While it seems like the legislative session just started, we are now less than two weeks away from the midway point referred to as “crossover.” The deadline for each chamber to act on its own legislation is February 15, and after that point, the House may only consider Senate bills and the Senate may only consider House bills if they were approved in the original chamber. So far, 263 bills have passed one chamber of the roughly 2,100 that were introduced. Legislative committees have a great deal of work to do in the remaining time before crossover.
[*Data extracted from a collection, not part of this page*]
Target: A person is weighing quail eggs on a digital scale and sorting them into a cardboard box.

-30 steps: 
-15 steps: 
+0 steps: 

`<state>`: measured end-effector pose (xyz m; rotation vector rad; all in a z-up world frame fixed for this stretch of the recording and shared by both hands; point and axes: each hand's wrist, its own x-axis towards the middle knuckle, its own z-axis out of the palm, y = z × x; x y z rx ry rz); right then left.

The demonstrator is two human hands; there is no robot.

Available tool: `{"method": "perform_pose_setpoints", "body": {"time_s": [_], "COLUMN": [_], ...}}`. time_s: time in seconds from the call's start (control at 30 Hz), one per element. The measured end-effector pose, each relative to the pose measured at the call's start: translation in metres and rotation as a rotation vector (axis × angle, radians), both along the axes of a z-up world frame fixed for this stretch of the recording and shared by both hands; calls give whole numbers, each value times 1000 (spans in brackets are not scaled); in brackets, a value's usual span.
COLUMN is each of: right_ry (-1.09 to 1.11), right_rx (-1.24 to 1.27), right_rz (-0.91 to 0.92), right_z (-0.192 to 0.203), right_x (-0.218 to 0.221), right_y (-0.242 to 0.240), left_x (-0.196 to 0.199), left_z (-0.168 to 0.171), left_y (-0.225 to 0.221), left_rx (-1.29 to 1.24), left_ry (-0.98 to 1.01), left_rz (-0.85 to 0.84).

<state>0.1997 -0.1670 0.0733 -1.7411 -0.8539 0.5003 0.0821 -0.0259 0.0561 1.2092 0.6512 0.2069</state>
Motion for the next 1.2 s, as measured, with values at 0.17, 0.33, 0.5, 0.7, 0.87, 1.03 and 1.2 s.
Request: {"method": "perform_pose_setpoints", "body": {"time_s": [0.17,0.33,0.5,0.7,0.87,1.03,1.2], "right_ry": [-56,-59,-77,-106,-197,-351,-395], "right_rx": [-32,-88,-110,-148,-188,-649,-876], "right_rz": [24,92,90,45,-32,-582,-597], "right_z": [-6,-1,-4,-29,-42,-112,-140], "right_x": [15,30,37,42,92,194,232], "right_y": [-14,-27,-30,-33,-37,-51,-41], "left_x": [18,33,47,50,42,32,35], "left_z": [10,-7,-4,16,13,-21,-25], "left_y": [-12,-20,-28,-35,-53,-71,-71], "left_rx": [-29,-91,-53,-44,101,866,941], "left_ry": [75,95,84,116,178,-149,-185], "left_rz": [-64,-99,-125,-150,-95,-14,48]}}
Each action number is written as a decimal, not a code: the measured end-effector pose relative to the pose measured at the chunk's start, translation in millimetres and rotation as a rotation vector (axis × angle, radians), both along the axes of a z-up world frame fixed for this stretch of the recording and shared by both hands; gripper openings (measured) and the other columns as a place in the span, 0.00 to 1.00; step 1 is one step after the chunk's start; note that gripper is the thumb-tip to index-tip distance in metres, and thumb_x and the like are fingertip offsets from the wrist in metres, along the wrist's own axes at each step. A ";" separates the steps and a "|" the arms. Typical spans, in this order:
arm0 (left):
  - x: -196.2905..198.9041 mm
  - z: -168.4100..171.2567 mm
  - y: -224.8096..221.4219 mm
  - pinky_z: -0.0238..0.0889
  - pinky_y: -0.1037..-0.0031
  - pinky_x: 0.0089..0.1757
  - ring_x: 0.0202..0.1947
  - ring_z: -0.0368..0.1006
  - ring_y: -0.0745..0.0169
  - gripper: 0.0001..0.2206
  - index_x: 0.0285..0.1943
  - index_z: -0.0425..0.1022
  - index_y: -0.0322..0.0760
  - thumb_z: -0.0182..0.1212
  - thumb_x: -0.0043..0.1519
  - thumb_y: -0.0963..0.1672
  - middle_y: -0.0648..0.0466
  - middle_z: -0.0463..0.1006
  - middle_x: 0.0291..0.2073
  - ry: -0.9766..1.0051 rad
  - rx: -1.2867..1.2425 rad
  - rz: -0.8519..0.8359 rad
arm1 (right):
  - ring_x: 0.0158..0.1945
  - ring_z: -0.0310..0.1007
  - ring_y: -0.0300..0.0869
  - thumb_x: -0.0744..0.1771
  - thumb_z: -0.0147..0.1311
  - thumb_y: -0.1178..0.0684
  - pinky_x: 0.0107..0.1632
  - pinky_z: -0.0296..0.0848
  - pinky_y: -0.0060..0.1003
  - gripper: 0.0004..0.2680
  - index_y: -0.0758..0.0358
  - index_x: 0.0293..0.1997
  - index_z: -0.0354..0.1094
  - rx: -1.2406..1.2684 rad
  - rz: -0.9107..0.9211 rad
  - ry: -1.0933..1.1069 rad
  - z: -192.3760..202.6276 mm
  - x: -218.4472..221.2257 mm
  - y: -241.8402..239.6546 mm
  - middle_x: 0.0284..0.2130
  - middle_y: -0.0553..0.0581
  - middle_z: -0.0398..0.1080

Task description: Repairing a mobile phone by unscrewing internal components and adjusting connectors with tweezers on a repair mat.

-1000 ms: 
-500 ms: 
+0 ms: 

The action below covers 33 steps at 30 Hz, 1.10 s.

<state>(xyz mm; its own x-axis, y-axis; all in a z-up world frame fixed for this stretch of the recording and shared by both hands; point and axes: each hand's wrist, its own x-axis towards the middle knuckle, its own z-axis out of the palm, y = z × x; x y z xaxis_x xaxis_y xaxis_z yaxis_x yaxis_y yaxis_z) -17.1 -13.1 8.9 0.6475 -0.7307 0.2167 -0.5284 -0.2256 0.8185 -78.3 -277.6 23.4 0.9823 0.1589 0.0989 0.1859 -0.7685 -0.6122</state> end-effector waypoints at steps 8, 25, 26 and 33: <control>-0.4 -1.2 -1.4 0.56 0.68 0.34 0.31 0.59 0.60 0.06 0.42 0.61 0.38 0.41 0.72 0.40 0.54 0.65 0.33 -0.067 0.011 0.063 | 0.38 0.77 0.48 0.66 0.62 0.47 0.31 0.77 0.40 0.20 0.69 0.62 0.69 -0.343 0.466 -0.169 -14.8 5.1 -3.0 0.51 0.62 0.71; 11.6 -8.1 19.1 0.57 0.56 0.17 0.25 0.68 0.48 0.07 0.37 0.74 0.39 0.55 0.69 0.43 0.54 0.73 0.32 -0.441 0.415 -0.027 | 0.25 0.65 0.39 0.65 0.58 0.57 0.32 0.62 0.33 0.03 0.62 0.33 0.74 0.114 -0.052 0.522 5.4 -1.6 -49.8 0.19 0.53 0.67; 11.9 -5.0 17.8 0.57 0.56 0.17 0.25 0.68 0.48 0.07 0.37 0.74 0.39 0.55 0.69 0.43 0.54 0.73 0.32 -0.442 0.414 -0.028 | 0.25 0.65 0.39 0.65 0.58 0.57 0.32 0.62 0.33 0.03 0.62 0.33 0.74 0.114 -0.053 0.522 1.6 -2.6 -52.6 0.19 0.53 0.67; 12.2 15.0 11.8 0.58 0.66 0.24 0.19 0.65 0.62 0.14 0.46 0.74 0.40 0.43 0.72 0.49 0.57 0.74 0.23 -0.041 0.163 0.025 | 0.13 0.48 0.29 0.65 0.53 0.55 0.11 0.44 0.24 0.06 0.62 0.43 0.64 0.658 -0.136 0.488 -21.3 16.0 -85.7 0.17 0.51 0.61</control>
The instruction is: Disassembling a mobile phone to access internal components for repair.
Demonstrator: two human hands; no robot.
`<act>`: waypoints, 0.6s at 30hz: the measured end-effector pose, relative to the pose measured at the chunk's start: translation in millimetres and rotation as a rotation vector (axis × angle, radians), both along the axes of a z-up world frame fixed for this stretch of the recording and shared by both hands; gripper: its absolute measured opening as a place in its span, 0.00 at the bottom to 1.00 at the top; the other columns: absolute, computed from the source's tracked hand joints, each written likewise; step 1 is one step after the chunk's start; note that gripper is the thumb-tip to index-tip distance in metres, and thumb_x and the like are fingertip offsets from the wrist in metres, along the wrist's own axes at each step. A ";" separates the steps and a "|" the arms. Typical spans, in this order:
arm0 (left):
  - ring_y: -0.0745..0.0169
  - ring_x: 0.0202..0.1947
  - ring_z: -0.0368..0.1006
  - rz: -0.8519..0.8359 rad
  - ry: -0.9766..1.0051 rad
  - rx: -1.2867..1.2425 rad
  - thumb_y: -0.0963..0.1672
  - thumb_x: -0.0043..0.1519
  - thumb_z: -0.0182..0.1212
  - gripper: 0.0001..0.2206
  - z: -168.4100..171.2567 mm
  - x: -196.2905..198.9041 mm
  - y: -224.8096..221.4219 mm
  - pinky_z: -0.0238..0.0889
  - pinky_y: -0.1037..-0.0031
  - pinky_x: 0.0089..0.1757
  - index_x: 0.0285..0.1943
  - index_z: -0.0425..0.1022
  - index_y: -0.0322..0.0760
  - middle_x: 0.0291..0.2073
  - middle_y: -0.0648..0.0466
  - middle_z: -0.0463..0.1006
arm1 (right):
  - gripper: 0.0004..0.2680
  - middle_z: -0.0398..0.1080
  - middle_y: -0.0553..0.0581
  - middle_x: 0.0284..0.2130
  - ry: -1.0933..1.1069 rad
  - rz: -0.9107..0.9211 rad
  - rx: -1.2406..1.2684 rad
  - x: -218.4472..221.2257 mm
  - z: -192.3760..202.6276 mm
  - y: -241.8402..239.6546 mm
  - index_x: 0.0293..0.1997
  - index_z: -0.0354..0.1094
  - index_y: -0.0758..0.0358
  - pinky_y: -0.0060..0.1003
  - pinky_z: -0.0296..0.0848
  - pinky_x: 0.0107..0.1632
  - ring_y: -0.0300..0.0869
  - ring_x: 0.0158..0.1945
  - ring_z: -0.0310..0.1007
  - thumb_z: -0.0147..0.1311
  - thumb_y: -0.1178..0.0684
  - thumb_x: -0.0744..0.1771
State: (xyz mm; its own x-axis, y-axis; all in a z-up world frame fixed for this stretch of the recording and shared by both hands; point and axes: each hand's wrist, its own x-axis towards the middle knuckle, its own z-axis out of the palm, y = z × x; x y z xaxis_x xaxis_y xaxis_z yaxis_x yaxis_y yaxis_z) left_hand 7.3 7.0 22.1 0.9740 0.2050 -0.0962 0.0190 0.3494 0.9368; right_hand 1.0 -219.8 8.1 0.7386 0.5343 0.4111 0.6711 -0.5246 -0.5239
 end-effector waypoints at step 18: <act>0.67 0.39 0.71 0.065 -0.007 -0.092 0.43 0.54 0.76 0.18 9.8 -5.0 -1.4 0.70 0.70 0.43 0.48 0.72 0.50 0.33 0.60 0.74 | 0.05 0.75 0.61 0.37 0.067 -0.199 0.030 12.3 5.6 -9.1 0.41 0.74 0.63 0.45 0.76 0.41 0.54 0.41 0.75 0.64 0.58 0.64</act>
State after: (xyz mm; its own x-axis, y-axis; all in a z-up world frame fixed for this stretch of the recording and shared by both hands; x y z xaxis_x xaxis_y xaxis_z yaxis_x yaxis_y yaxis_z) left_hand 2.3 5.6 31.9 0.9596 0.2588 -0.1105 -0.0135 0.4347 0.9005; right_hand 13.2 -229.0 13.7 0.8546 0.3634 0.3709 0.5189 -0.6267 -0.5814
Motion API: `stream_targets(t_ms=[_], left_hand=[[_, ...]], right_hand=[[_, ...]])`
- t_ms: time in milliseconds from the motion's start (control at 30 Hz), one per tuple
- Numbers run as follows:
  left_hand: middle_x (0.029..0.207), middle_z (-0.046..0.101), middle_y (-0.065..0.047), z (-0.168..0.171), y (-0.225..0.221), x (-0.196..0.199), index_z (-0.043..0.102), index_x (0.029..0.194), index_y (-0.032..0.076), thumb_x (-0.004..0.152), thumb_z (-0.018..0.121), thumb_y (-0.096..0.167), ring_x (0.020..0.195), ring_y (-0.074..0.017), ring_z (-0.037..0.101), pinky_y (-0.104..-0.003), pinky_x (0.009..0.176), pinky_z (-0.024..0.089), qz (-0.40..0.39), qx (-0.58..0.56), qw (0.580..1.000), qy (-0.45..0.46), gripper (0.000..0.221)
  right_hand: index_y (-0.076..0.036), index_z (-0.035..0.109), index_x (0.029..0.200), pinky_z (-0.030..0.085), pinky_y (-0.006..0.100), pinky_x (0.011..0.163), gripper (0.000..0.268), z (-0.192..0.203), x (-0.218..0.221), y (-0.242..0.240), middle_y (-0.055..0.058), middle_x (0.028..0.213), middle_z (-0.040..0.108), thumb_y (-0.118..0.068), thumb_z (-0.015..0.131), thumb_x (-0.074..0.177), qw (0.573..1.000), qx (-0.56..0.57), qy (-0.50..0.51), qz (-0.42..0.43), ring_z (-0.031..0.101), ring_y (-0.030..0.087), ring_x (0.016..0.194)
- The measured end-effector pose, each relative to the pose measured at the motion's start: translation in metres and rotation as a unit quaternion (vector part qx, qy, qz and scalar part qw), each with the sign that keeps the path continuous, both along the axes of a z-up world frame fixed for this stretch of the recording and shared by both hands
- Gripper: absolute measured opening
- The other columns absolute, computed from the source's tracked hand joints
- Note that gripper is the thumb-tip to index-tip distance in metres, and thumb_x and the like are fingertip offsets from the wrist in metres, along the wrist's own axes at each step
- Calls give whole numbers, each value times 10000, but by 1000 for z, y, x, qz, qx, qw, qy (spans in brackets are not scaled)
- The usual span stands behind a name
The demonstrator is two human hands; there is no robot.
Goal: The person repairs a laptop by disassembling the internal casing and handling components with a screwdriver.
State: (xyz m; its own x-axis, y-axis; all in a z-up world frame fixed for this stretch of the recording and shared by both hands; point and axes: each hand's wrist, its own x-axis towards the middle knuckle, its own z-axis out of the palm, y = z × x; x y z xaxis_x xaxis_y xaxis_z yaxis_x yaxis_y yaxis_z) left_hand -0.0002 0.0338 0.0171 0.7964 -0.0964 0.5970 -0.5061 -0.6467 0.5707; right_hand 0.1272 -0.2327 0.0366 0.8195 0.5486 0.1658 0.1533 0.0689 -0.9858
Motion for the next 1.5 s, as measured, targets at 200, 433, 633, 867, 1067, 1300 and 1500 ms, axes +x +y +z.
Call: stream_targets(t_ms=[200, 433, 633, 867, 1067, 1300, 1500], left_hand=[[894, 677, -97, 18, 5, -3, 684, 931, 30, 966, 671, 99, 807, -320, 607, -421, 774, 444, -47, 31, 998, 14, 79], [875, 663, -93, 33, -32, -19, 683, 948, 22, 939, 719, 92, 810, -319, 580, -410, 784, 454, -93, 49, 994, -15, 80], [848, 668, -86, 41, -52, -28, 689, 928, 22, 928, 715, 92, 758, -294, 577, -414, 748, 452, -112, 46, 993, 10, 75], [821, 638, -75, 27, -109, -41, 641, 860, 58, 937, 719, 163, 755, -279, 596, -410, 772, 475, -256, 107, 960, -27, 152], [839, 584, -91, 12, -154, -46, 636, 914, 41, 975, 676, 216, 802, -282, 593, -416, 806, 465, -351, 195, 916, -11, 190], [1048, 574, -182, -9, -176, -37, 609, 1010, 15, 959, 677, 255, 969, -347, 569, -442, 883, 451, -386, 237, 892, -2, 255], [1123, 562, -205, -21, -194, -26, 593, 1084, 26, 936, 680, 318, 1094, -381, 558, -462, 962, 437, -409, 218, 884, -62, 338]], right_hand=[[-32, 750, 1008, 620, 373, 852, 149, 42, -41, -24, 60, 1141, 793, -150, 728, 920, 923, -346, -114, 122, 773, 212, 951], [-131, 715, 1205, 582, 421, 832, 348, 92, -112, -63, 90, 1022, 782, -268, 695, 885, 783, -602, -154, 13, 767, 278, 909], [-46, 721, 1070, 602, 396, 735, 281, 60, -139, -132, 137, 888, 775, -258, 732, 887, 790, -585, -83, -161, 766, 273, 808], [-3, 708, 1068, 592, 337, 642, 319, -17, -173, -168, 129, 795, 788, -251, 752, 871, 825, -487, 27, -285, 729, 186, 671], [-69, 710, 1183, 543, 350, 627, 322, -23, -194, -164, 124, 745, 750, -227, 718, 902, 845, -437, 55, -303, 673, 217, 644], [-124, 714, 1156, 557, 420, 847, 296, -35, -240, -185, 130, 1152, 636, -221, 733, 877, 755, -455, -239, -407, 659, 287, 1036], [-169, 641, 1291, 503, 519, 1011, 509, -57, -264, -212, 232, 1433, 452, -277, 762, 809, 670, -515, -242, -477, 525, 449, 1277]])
The House Appropriations and Senate Finance & Appropriations committees will also continue to ramp up their work to craft a revised budget proposal in the next few weeks. The committees are expected to announce their revisions to the introduced budget on Sunday afternoon, February 20th, and each chamber will adopt its version of the budget on Thursday, February 24th. As a reminder, you can click here to view the key budget items from both the introduced budget and member requested budget amendments.
So far, several key legislative issues moved through committees:
HB791 from Delegate Joe McNamara and SB513 from Senator McPike would ensure uniformity in how data centers are taxed at the local level. A broad coalition, including rvatech, is supporting this legislation to maintain Virginia’s status as a global leader and attractive state for locating data centers. The House bill passed the full House of Delegates 99-0 on February 1st and the Senate version will be considered in the Senate committee this afternoon.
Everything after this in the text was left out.